The proposed Charter includes “Anti Bell” language. What is it and why did you include it?

We put Anti-Bell language in it, which says we’ll follow state law and limits for pay and benefits for council people. And we added in the requirement that any increase of pension benefits has to go to a vote of the people.

We did that for two reasons: First, to make sure it never happens again.

And secondly, if you look at what the pensions are, they’re a bonded indebtedness. The city owes $224 million (in) unfunded (pension liabilities). To think that we can get that upside down with no one voting for it.

We look at the second tiers and they’re speed bumps. In the very near future, before anyone in these second tiers retires, they’ll revert back into the old system. All they need is a three-vote on the council, they’ll retroactive it.

We want to make sure that doesn’t happen. Once we get a second tier in place, we want to make sure it stays in place.

The Charter includes language regarding fair and open competition and a policy exempting the city from the Prevailing Wage…

We didn’t put Project Labor Agreements language in. We took it out. Prevailing wage is clear as day. We want to be able to negotiate with market rate wages like Newport and Huntington. We don’t want to have to have a union wage.

Is that picking a fight?

No. Absolutely not. The idea is to take control of contracting.

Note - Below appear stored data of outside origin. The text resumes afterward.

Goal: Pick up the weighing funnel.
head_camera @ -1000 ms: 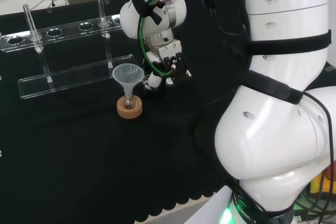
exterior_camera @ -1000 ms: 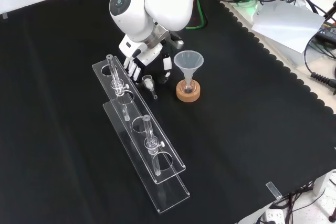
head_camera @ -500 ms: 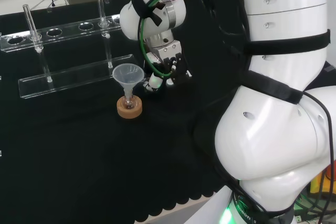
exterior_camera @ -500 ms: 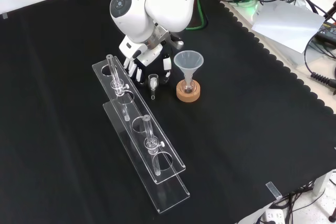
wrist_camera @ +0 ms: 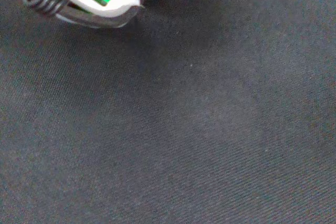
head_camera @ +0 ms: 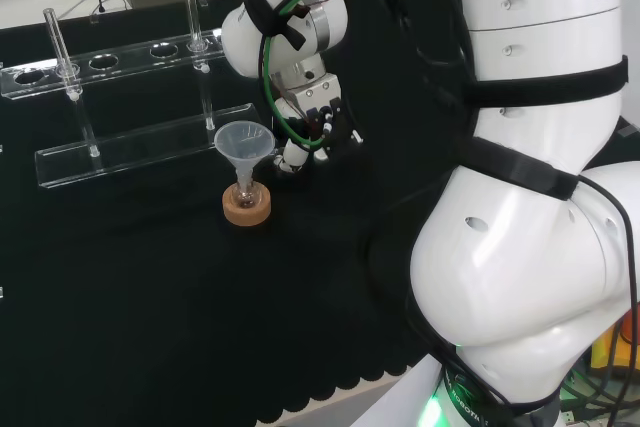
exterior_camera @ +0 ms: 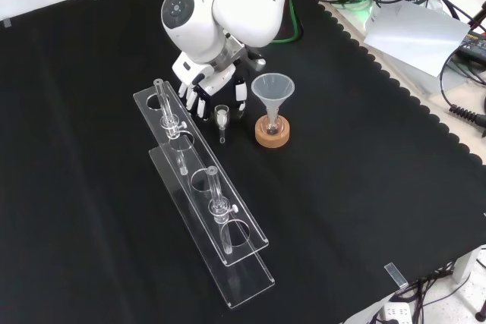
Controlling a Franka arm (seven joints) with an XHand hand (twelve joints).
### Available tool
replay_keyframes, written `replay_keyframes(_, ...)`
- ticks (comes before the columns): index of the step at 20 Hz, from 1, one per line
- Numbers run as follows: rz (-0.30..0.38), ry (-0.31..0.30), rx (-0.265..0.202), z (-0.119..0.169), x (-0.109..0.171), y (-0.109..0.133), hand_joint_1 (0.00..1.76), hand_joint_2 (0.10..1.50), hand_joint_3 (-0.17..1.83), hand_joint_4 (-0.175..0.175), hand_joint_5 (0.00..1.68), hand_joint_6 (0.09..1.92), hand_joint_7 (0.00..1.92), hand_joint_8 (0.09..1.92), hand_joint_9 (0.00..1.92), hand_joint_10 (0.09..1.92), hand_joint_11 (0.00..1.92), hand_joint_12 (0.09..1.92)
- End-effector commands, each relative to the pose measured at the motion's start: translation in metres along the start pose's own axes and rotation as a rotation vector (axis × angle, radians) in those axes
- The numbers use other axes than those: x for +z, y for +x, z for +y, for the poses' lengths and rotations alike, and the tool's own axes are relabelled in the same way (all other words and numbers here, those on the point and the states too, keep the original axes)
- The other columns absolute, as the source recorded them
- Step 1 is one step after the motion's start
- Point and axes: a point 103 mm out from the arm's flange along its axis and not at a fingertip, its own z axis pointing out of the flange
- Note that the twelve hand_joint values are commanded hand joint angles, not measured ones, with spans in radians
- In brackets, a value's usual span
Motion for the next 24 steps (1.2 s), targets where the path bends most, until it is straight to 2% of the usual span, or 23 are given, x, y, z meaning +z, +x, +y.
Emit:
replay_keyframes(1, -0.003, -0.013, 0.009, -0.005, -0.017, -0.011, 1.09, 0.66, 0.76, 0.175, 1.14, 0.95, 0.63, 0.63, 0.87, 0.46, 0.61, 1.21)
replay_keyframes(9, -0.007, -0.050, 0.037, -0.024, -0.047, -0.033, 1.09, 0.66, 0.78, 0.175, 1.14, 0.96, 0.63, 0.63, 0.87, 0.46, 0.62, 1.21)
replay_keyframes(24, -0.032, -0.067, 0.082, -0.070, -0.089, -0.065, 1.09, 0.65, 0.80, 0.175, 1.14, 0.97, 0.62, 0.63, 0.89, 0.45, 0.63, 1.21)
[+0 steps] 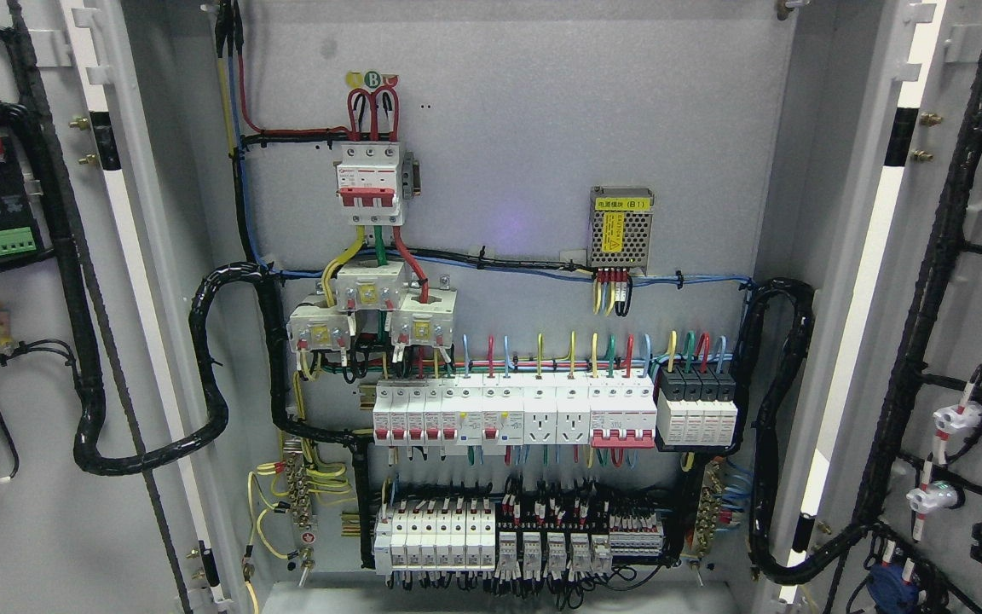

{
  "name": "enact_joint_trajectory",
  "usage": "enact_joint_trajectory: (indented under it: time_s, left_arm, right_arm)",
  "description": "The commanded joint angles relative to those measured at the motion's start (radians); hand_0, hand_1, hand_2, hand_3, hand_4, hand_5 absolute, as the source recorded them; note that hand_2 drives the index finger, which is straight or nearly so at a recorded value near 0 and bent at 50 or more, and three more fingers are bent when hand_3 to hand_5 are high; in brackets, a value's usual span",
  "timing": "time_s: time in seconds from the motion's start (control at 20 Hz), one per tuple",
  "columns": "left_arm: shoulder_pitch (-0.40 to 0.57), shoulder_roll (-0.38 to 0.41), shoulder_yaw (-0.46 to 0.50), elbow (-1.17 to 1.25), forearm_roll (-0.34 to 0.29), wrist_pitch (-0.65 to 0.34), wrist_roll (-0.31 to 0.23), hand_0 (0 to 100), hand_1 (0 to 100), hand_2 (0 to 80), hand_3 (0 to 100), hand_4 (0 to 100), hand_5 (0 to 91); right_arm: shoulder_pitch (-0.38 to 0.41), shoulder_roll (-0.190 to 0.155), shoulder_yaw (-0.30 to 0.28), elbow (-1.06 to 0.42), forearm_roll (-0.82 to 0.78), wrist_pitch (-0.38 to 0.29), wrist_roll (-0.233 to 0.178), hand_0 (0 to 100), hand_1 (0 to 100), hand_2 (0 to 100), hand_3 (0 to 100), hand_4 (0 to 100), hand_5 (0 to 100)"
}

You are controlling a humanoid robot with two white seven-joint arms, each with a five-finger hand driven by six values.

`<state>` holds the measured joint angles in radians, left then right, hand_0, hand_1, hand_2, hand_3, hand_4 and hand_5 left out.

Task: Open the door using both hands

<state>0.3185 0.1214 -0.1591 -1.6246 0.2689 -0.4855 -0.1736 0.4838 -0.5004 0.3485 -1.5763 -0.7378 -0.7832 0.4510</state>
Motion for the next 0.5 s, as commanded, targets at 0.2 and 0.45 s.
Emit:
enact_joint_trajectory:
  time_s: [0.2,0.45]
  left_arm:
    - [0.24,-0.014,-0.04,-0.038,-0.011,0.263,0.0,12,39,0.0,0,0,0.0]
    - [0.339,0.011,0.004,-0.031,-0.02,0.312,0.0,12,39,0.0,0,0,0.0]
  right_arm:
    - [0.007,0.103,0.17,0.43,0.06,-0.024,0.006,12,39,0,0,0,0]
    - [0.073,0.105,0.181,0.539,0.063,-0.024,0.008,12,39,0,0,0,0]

Why would we take control of contracting and now we have to ahead and use a union wage when 90 percent of the construction industry is private, and doesn’t use Prevailing Wage?

We are not saying that we can’t have Prevailing Wage, it just needs a vote of the council. We aren’t stopping it, if a future council wants to pay it, they can votes for it, it can happen. Fine.

The proposed timeline calls for the proposed Charter to appear on the June ballot and not the November ballot. Why the earlier option?

The contracts. The jail savings alone on a $1.5 million cost could be $50k a month. That’s just one contract. Why would you wait longer?

You said the charter wouldn’t impact existing contracts.

As people attrit out; we have our people going out, they can go other places in the city.

Our contracts with our employees say we can outsource. That was what the six months notice was all about. They said we had to give six-month notice. And then they said there was a policy from 19-something and we had to follow that process. We stopped the process and started over even though we didn’t think we had to.

Meanwhile they’re suing us saying we can’t outsource even though it’s in the contract that we have now.

OC Register reported lukewarm support or opposition. Do you think this will pass?

I have no doubt that this will pass once presented it will pass handily in the city of Costa Mesa.

When the public sees local control and the amount of savings they’d get, it’s a no brainer.

How do you think the debate will go?

This council has been through a lot; we aren’t naïve. We know how this will probably work.

I think that clearly the labor unions are going to aim for Costa Mesa and the outside money is going to be overwhelming, but I have complete faith that the citizens of CM will see through that, and they wont accept outsiders telling them how to operate their city.